To clarify: I’m using the term “disruption” as defined in this definition from Wikipedia, because there are a lot of people talking about disruption without fully understanding the contemporary use of the term; it’s not about interesting, creative packaging that stands out from it’s competition on a supermarket shelf, rather “A disruptive innovation is an innovation that creates a new market and value network and eventually disrupts an existing market and value network, displacing established market leaders and alliances.”
In his post, Goldman states:
“In 2018 the first self-driving cars will appear for the public. Around 2020, the complete industry will start to be disrupted. You don’t want to own a car anymore. You will call a car with your phone, it will show up at your location and drive you to your destination. You will not need to park it, you only pay for the driven distance and can be productive while driving…
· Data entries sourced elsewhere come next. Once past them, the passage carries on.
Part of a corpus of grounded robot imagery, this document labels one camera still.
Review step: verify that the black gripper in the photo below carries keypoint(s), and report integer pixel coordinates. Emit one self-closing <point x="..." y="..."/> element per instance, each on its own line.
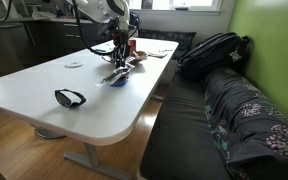
<point x="122" y="45"/>

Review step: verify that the clear plastic cutlery packet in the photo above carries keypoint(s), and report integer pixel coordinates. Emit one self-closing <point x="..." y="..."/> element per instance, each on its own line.
<point x="114" y="76"/>

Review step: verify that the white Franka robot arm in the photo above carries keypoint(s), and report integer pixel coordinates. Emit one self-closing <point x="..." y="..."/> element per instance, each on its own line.
<point x="99" y="10"/>

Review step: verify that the crumpled brown paper bag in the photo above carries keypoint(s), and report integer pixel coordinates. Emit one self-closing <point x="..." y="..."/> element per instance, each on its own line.
<point x="140" y="56"/>

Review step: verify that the red soda can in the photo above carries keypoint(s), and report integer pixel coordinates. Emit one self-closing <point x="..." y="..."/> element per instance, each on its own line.
<point x="132" y="44"/>

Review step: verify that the flat white sachet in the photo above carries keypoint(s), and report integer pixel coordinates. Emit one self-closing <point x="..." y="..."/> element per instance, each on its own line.
<point x="158" y="54"/>

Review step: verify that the white round disc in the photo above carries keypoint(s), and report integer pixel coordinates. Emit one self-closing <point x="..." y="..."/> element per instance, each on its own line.
<point x="74" y="64"/>

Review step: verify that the dark patterned bench cushion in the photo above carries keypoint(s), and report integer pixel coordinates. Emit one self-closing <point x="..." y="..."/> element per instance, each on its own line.
<point x="170" y="41"/>

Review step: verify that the black sunglasses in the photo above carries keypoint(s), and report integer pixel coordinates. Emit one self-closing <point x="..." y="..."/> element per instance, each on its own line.
<point x="69" y="99"/>

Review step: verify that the white framed window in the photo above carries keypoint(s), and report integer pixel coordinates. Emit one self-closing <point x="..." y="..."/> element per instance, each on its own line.
<point x="175" y="4"/>

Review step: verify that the small device on windowsill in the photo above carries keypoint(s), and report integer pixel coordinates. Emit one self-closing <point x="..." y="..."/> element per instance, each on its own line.
<point x="181" y="8"/>

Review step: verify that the black backpack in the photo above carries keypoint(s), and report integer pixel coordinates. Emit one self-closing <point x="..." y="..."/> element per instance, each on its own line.
<point x="210" y="55"/>

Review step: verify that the dark kitchen cabinet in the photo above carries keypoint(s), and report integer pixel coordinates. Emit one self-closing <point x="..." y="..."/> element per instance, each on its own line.
<point x="34" y="40"/>

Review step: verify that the dark bench seat cushion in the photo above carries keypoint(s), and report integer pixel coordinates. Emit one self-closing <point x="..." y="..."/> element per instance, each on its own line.
<point x="180" y="133"/>

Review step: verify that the grey table leg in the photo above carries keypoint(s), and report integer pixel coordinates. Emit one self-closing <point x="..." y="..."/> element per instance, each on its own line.
<point x="92" y="160"/>

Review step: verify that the grey round floor base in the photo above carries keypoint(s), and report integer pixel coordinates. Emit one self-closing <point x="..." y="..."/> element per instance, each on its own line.
<point x="48" y="134"/>

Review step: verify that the dark floral back cushion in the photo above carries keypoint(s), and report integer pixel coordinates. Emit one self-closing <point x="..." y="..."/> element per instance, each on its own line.
<point x="250" y="116"/>

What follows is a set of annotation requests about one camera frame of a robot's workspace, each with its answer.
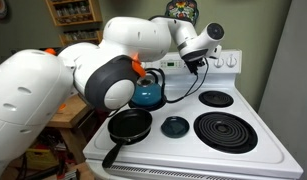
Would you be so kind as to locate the orange object on table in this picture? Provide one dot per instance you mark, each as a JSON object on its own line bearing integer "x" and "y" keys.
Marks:
{"x": 62, "y": 107}

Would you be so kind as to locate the blue kettle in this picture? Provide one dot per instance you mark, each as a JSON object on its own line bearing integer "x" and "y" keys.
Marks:
{"x": 146, "y": 95}

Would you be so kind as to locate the orange clip on arm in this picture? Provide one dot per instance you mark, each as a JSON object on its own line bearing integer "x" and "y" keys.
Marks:
{"x": 138, "y": 66}
{"x": 50, "y": 51}

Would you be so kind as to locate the wooden spice shelf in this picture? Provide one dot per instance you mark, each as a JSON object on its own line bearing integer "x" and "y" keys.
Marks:
{"x": 74, "y": 13}
{"x": 81, "y": 36}

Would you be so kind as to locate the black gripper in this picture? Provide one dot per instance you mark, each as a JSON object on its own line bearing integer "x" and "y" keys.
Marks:
{"x": 194, "y": 60}

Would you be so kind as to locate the black burner under kettle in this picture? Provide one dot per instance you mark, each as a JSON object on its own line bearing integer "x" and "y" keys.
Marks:
{"x": 159, "y": 106}

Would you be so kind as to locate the black frying pan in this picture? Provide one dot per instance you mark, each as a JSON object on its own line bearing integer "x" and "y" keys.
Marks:
{"x": 129, "y": 124}

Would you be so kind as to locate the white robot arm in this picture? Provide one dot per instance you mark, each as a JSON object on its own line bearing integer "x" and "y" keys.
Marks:
{"x": 133, "y": 36}

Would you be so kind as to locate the small black pot lid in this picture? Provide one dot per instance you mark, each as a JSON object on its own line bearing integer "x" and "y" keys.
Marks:
{"x": 175, "y": 127}

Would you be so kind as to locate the yellow box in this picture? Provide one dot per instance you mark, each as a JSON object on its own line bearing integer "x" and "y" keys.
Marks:
{"x": 41, "y": 158}

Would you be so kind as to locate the small black coil burner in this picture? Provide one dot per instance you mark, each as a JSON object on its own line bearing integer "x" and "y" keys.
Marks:
{"x": 216, "y": 99}

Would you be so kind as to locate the large black coil burner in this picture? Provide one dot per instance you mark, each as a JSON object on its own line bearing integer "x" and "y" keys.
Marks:
{"x": 225, "y": 132}

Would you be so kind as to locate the wooden table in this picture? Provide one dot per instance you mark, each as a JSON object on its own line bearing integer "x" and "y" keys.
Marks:
{"x": 71, "y": 111}

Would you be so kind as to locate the green digital clock display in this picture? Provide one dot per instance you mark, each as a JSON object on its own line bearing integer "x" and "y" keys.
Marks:
{"x": 170, "y": 63}

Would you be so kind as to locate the white burner knob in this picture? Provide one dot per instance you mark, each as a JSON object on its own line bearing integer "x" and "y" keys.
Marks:
{"x": 218, "y": 62}
{"x": 231, "y": 61}

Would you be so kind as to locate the colourful decorative wall plate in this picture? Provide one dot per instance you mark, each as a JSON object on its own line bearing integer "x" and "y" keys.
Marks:
{"x": 181, "y": 10}

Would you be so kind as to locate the white electric stove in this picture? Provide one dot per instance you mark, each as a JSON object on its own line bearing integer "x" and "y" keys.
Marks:
{"x": 179, "y": 150}
Most car companies may become bankrupt. Traditional car companies try the evolutionary approach and just build a better car, while tech companies (Tesla, Apple, Google) will do the revolutionary approach and build a computer on wheels.”
There’s an interesting underlying theme there, which is that we are still trying to solve 20th Century problems with 21st Century technology. We are not thinking about the future enough yet, and how we can improve, innovate and enrich. But at some point, someone will, some precocious tech start-up is going to come along and completely throw another industry into turmoil.
There’s an article here by Dan Zhang called Smart Factories and the Industrial Internet of Things, which looks into how Audi are implementing IoT technology into their production lines and supply chain.
“Empowered by the Industrial Internet of Things, the factory of tomorrow promises to be a proactive, self-healing environment with increased responsiveness and ability to meet consumer demand. While the full benefits promised by Industry 4.0 and smart manufacturing may seem far off, numerous case studies such as Audi’s smart factories show that increased connectivity, visibility and intelligent automation can provide immediate benefits to todays manufacturing businesses.”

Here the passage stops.